For English Language Learners (ELLs) at lower proficiency levels (e.g. Levels 1-3), they can only make meaning from key words or possibly short excerpts of text. So how do we present written information to them so they can understand? Do we have to have everything read to them or shorten it up so much that it lacks all detail? No, there's a better way!
Steps for Making Texts Accessible to ELLs
- Remember the different levels of English language proficiency? Take a look at materials provided to you such as the ESL roster at your building and the poster from Differentiating Instruction and Assessment for English Language Learners by Fairbairn & Jones-Vo. Reasonable expectations based on a student's proficiency level by sub-score (e.g. reading, writing, listening, or speaking) are explained in more detail on the poster and in the book. This will help you determine which types and how much text the ELLs in your class can comprehend.
- Collaborate with an ESL expert such as your building ESL teacher or the district ESL instructional coach. You can check not only about the levels of the ELLs in your class but also how you might best support your ELLs.
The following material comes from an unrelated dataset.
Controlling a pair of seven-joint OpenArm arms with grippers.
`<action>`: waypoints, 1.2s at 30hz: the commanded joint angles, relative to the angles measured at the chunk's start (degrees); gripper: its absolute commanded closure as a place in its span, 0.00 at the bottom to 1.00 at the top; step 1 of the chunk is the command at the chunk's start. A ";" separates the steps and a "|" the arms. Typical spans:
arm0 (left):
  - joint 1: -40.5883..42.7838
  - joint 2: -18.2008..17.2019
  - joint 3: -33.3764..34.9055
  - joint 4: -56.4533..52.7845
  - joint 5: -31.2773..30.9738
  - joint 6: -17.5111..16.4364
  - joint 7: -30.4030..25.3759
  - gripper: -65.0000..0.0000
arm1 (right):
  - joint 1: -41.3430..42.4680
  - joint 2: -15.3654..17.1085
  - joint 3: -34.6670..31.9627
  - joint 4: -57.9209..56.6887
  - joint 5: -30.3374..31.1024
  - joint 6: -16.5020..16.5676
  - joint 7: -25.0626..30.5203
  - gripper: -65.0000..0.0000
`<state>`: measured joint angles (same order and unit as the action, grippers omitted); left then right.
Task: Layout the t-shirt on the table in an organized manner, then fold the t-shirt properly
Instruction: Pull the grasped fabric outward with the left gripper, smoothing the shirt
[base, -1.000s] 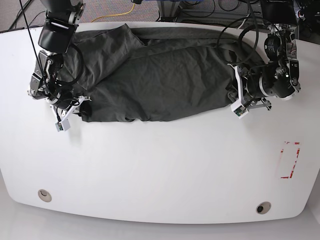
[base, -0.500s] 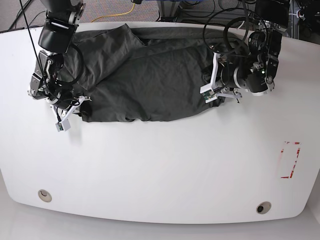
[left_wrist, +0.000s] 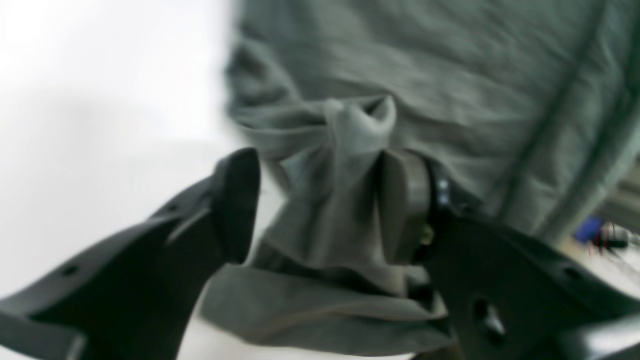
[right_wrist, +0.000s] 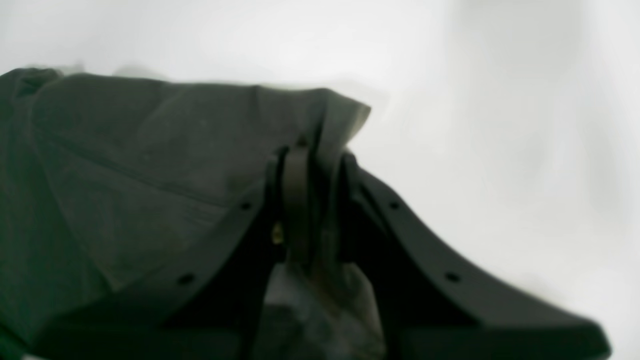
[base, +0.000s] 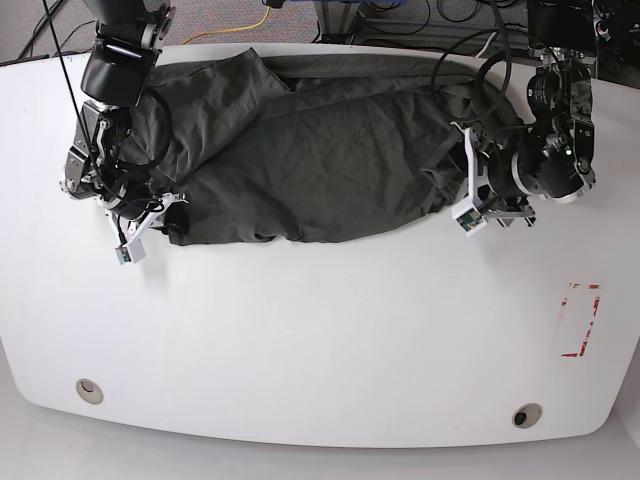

- Sometimes you'll determine that you need to provide a version of the text with additional supports or scaffolding. If that is the case, there are several different approaches. Consider the following:
- Add visuals (Actual photos with students are awesome but even clipart or icons are helpful.)
- Use laddered text sets (texts at different levels about the same concept). The K12 ESL Lending Library has some materials aligned to content areas that Ames teachers can borrow by request.
- Elaborate the text using a site like Rewordify. (See previous blog post for tips on how to maximize use.)